This post documents the performance evaluation of EAGLE3 speculative decoding on Qwen3-Coder-30B-A3B. Tests were conducted on a single H100 80GB GPU using SGLang as the inference engine.
1. Background
1.1 What Is Speculative Decoding
The core idea of speculative decoding: use a small model (draft model) to quickly “guess” multiple tokens, then use the large model (target model) to verify them in parallel. If the guesses are correct, you effectively generated multiple tokens in one step; if wrong, roll back to the first incorrect position.
Key metrics:
- Acceptance Rate: proportion of draft tokens accepted by the target model
- Speedup: throughput improvement compared to baseline (no speculation)

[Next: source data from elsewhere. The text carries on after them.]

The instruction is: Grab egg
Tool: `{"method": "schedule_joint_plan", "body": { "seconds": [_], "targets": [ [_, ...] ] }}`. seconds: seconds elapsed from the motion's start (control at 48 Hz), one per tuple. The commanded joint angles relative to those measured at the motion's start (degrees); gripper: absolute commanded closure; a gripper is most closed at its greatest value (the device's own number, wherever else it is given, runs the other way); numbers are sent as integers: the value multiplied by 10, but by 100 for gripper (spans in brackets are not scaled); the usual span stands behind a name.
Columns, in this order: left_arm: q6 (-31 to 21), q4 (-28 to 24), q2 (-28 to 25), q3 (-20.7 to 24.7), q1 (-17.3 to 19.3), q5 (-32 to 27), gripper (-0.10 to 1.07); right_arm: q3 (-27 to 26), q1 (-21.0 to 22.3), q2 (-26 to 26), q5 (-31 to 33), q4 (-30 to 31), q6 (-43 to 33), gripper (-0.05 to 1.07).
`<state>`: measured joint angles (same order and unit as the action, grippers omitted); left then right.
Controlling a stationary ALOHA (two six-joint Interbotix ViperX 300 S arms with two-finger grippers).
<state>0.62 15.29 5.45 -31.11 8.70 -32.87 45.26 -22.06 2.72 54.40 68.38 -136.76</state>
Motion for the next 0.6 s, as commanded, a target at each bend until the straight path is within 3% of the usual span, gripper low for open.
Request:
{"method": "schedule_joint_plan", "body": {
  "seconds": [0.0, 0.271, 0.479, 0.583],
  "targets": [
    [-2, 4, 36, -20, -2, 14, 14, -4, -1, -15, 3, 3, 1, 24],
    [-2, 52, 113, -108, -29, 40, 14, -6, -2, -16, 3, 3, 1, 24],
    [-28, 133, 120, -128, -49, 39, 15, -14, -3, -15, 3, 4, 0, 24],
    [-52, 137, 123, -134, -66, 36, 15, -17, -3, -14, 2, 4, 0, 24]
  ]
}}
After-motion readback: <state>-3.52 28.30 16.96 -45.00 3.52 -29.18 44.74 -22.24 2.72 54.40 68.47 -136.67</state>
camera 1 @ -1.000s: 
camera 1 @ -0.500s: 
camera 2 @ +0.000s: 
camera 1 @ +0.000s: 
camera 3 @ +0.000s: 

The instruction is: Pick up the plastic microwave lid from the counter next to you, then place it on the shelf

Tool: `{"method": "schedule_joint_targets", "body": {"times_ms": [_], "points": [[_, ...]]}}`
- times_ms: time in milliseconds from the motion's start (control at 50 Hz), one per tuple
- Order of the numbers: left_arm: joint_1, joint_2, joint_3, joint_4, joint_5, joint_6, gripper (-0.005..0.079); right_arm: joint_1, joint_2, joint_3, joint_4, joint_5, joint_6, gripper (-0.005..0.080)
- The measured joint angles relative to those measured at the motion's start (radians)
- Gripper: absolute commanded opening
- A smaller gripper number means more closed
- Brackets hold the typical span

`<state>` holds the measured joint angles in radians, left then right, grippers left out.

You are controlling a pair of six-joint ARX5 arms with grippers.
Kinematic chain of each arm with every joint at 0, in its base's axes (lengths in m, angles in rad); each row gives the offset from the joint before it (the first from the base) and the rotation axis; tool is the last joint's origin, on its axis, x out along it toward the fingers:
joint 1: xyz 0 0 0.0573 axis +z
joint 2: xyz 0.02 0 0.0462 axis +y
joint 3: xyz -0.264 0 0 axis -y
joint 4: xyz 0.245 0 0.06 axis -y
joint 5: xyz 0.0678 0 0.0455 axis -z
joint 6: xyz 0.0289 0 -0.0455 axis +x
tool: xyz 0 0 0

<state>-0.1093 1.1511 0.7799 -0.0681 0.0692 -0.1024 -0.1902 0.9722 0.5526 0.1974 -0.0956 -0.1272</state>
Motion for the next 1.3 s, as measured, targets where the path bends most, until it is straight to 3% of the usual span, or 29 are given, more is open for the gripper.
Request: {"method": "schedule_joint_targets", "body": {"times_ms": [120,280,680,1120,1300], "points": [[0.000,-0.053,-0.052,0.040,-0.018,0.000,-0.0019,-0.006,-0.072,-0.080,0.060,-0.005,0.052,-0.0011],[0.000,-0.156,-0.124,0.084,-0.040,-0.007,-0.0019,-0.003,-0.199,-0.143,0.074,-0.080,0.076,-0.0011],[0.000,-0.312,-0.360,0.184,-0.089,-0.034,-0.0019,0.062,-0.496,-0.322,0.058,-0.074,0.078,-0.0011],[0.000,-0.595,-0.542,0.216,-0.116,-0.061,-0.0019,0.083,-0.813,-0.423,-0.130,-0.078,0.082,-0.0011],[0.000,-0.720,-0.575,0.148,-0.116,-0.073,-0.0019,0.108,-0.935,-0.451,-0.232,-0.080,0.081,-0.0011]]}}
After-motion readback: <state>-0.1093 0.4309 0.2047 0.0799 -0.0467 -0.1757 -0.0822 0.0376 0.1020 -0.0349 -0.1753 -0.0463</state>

- Draft Overhead: the draft model’s own inference time and memory cost
1.2 EAGLE3
EAGLE3 is the third generation of the EAGLE series, with key improvements over previous versions:
- Lower training cost: only needs about 1% of the original model’s training data for distillation
- Native MoE compatibility: the draft model directly reuses the target model’s expert layers, no need to train a separate dense draft model
- Higher acceptance rate: by drafting at the feature level (in hidden state space rather than token space), EAGLE3 achieves 15-25% higher acceptance rates than token-level draft methods
1.3 Why Qwen3-Coder-30B-A3B
Qwen3-Coder-30B-A3B is a MoE model (30B total parameters, 3B active parameters) that performs well on code generation. Its characteristics make it particularly suitable for speculative decoding:
- MoE architecture means decode-phase compute is already light (only 3B active parameters), but memory bandwidth is the bottleneck (must load routing info for full 30B weights)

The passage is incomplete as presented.